(RECORDED INFORMATION Opens)

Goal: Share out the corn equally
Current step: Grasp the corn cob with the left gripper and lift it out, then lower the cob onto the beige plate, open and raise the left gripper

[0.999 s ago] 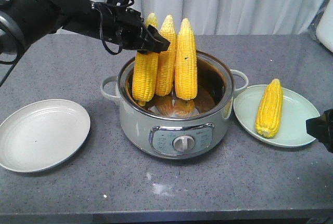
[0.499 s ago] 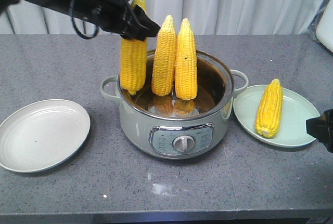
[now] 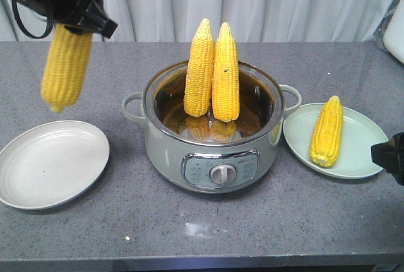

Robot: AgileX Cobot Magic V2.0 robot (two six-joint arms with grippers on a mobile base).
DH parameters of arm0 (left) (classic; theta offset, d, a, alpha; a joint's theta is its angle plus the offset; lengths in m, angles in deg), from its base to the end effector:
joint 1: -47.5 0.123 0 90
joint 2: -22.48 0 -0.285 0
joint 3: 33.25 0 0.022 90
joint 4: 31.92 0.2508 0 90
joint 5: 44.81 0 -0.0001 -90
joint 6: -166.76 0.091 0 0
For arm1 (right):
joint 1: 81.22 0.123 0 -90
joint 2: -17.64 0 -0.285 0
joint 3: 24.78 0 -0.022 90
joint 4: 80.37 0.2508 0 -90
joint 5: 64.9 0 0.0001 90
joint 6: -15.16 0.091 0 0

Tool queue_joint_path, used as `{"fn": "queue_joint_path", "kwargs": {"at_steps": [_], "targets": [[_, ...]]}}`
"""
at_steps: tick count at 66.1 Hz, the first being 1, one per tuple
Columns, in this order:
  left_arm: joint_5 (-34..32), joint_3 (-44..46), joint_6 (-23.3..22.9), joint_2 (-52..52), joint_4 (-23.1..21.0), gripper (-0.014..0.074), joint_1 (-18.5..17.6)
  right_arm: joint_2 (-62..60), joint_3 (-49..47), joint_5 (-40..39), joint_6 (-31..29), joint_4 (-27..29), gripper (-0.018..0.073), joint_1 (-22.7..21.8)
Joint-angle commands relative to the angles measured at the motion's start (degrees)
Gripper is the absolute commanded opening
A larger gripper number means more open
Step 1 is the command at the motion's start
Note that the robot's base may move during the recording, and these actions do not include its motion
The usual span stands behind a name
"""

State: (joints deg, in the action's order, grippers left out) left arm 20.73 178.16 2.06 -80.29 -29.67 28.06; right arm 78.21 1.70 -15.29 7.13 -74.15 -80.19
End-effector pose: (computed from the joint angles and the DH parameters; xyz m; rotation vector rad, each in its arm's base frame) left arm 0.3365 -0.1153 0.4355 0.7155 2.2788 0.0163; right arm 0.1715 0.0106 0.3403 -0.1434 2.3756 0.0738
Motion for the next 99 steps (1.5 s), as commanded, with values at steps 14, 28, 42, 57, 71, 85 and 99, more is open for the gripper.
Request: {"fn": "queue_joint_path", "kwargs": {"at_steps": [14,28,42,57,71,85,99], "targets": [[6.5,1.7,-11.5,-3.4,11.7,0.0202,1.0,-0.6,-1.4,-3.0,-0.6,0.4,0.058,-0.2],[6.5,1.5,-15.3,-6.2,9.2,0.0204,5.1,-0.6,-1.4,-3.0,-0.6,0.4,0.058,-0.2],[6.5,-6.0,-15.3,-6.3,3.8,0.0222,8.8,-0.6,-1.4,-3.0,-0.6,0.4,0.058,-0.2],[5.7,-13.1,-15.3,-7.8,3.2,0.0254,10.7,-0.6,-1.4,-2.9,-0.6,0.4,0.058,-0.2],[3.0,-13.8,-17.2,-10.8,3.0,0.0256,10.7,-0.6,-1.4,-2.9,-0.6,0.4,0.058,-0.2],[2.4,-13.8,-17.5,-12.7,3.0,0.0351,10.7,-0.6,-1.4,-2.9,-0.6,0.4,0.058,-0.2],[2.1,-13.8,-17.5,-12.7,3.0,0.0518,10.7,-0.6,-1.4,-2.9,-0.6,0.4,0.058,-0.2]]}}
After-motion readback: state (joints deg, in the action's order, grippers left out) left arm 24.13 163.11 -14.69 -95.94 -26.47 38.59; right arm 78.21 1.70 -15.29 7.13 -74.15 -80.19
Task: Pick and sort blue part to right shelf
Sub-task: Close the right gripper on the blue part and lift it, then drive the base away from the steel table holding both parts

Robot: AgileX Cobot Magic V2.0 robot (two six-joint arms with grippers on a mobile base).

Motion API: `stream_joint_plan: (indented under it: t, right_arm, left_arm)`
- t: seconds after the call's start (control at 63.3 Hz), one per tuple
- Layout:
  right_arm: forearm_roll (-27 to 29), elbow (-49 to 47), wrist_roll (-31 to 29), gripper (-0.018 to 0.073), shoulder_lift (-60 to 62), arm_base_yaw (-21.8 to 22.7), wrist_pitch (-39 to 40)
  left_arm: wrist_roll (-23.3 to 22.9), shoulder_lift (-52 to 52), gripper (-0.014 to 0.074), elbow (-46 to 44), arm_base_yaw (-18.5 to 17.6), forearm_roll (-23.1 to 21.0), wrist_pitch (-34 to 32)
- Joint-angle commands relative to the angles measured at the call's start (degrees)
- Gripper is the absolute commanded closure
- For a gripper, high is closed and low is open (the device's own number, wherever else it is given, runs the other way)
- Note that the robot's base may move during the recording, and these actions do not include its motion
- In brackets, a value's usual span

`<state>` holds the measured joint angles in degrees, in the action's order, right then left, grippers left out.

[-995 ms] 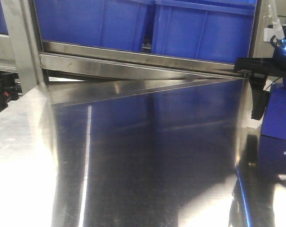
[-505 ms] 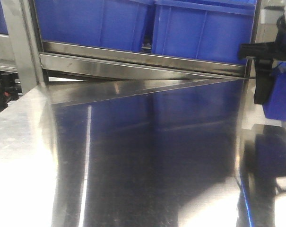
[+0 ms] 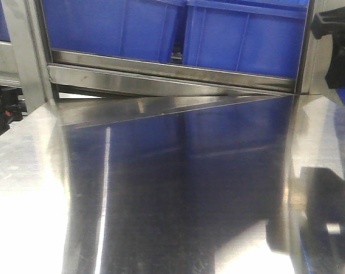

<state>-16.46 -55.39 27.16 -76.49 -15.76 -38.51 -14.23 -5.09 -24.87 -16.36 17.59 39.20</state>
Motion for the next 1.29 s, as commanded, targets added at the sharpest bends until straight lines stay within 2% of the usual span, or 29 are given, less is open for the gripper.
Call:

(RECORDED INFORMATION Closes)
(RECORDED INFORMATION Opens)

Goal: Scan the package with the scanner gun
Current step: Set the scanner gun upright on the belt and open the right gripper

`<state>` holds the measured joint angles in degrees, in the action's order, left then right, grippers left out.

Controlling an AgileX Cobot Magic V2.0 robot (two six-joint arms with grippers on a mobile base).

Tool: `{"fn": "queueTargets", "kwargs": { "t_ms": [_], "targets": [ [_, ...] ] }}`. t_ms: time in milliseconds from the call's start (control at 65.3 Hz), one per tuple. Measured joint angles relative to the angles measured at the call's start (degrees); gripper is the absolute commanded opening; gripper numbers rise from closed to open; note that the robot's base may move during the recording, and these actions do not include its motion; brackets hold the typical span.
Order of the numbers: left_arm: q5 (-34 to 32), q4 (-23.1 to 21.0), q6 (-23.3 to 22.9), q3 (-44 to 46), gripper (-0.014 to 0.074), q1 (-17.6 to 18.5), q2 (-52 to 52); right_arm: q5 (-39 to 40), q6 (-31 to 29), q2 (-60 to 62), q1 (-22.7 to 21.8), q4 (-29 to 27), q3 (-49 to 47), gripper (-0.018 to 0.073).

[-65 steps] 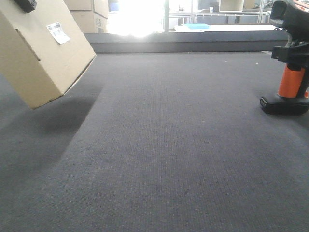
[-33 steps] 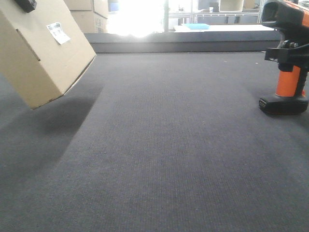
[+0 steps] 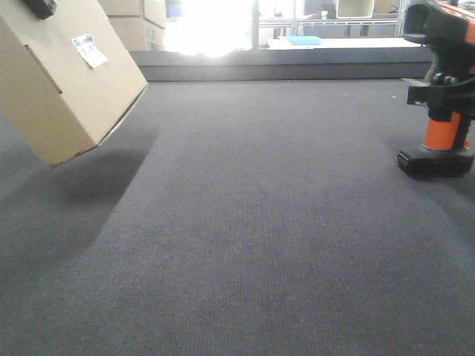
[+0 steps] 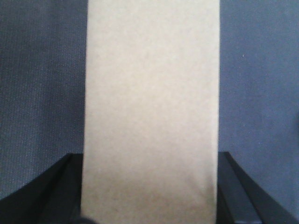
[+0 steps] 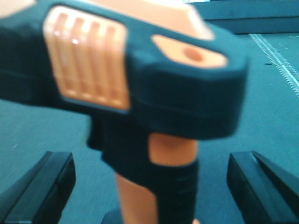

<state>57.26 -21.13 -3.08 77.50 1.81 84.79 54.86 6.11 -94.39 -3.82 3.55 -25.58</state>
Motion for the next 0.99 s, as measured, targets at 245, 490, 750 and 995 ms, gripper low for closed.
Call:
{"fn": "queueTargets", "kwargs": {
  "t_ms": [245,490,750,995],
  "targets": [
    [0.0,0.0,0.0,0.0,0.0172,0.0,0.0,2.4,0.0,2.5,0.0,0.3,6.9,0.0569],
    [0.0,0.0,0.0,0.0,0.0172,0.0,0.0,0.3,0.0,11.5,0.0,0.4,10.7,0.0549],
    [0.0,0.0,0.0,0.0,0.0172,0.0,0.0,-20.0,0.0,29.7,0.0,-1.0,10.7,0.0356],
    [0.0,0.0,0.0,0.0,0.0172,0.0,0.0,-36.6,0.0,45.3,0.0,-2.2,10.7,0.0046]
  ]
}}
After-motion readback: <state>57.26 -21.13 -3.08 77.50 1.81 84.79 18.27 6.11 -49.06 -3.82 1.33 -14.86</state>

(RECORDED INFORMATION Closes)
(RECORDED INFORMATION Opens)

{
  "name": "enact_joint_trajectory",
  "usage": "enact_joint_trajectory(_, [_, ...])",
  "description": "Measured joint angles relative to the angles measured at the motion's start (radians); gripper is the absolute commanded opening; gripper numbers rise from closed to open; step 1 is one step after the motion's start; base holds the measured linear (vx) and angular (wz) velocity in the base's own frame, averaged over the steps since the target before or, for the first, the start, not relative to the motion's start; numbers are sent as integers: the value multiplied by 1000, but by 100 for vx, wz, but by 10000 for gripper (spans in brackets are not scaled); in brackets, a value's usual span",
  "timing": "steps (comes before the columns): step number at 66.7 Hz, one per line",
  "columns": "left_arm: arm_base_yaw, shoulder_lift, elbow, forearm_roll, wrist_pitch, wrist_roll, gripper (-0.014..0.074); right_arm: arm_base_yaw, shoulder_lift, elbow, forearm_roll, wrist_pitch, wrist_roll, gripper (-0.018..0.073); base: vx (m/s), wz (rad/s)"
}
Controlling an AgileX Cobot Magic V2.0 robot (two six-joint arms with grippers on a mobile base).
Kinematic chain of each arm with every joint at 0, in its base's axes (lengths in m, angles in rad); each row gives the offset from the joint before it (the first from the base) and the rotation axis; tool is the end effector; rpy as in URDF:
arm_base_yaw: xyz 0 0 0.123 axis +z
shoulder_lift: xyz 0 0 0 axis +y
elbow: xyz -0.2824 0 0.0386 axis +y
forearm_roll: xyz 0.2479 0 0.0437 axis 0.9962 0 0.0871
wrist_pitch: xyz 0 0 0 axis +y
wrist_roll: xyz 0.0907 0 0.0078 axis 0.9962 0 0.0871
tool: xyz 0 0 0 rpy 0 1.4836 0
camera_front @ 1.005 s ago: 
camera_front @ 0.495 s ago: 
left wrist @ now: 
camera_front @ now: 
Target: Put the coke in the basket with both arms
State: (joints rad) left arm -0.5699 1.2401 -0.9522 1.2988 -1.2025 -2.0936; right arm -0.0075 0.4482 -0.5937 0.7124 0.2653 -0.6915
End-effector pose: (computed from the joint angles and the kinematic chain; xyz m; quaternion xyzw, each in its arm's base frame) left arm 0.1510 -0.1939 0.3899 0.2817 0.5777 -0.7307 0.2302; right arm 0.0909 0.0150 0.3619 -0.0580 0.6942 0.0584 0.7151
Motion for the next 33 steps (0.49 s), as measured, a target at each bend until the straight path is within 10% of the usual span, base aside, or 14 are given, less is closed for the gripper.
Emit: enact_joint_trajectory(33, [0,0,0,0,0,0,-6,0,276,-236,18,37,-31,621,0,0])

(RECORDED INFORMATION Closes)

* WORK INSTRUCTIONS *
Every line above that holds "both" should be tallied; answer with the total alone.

* WRITTEN RESPONSE *
2